It’s special when two sons run at the same cross country invitational and parents can cheer for both. Last Saturday, my two sons competed at the 25th Wilton XC Invitational in Wilton, Connecticut, on an absolutely spectacular autumn day. The older son ran for Amity High School’s varsity team, while the younger son ran for the New Canaan Running Club (middle school team). Both had ambitious goals: the older wanted to solidify his place on the varsity team (top 7) and run a PR, while the younger wanted to place in the top 10 of the youth race and run a PR.
In the weeks leading up to the Wilton Invitational, both sons crushed their workouts and my older son improved in his last dual meet, so the goals appeared reasonable.
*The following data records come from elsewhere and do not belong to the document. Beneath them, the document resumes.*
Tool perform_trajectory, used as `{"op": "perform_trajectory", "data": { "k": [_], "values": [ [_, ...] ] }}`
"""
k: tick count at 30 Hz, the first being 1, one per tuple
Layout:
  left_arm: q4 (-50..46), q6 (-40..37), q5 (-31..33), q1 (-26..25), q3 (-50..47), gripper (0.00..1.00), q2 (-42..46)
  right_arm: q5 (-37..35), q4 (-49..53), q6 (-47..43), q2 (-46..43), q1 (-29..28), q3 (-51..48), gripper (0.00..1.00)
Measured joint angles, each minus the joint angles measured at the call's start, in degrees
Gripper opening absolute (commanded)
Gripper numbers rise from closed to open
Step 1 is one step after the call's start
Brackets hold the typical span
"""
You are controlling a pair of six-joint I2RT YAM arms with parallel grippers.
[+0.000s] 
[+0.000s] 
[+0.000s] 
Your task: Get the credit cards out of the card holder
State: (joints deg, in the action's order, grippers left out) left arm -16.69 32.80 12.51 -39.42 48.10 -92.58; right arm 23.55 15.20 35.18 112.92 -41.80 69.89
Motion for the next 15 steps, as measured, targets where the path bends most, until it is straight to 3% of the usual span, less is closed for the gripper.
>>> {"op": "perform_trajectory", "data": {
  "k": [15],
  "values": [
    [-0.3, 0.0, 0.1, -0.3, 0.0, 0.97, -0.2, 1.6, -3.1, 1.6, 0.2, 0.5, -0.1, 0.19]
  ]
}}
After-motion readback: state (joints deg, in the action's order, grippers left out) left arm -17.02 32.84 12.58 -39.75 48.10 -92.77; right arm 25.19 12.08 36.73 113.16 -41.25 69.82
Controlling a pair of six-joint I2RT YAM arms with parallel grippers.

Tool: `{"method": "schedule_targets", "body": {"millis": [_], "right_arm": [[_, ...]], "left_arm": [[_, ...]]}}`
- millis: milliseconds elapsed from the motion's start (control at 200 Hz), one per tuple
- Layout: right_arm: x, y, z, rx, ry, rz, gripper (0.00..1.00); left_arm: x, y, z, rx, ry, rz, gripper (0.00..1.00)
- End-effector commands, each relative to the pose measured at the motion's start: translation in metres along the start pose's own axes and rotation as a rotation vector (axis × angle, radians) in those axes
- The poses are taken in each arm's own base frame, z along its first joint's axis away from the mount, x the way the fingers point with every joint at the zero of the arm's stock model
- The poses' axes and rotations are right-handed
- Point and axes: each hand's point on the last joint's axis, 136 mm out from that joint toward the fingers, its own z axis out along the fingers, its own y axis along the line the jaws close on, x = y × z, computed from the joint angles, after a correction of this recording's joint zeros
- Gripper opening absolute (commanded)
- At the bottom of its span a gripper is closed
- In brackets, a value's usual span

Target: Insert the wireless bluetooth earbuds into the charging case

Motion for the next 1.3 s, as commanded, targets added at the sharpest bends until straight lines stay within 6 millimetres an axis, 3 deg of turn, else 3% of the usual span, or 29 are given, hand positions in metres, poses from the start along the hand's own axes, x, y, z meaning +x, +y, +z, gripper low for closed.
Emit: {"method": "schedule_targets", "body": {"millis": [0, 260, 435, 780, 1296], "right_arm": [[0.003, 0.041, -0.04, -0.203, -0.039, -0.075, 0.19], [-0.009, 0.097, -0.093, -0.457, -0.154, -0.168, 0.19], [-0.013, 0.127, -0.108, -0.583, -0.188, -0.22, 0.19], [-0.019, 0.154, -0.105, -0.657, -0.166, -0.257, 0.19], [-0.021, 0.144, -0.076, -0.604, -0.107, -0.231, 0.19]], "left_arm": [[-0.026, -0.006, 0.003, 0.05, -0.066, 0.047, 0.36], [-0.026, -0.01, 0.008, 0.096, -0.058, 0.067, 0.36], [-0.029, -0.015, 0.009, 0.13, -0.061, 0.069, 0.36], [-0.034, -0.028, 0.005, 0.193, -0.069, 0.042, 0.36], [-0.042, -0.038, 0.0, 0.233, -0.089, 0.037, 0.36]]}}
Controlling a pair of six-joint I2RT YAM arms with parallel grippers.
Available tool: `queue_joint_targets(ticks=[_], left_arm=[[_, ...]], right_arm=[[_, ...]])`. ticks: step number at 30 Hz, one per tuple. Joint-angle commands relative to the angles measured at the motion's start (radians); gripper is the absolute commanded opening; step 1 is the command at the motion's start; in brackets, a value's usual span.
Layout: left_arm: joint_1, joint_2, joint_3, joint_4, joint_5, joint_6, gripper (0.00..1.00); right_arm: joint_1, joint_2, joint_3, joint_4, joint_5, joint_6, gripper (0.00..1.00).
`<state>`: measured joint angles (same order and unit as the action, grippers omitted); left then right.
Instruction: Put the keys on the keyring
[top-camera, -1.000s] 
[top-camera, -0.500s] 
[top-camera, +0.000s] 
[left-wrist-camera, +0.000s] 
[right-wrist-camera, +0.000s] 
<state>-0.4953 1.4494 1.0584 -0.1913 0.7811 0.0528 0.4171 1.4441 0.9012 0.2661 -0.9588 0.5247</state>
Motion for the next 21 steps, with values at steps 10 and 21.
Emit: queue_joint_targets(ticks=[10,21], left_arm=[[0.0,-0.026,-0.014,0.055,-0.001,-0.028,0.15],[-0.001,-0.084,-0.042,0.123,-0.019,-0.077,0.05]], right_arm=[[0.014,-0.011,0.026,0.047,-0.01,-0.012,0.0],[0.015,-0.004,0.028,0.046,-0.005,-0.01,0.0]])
We were able to preview the varsity and youth courses the weekend before the invitational. Unexpectedly and unfortunately that Monday, my younger son became sick and by the end of the week he was no better. It would have been devastating to pull him from the event, and while it was safe for him to run, we knew that the illness would impair his ability to achieve his goals. He insisted in participating anyway to help his team.
The varsity race was exciting to watch and my son attacked with a 5:25 opening mile for the 3.15 mile course. At the two mile point he was running 6th for Amity, and in the top 30 overall. With less than 400 meters to go, he had moved to 5th with 3 teammates within 50 meters behind him and closing. I cheered, screamed and motioned for him to surge and kick. He was spent and in the finish chute was outkicked by a teammate and dropped back to 6th. It was one of his best high school races, and he achieved his goal of solidifying his top 7 varsity spot (and only 4 seconds behind 4th), placed 30th overall, and ran a 17:37 PR for 3.15 miles (5:35 mile pace).
While warming up with my younger son, it became obvious that he was hurting and weak, but compelled to run and finish his race. He recalled the movie “Without Limits” about the talented US distance runner Steve Prefontaine, and I realized that I wasn’t going to convince my son of drop out. Pre wouldn’t have either.
It was with mixed emotions that I watched my 11 year old run the 1.5 mile race. Last year, he finished 1st for the team and 18th overall in 9:36 (6:24 mile pace), and although he started strong and moved up during the opening 400 meters, he quickly started to lose ground and drop back. At the mile marker he was about 30th, not near the top 10 finish he set as a goal. And his time was much slower than last year. But I was proud that he ran, that he fought, and that he finished 3rd for his team and 38th overall in 10:02.
My son told me that he ran a terrible race (including losing his breakfast during the race) and felt humiliated, and I told him that I couldn’t be prouder and that he ran an excellent race. My older son and his friends echoed my sentiments. And his coach patted him on the shoulder and after telling him he ran well, let him know that “to be a good winner, you have to know what losing feels like.” And my son understood that today was not his day, but there should be many days ahead when he will achieve his goals.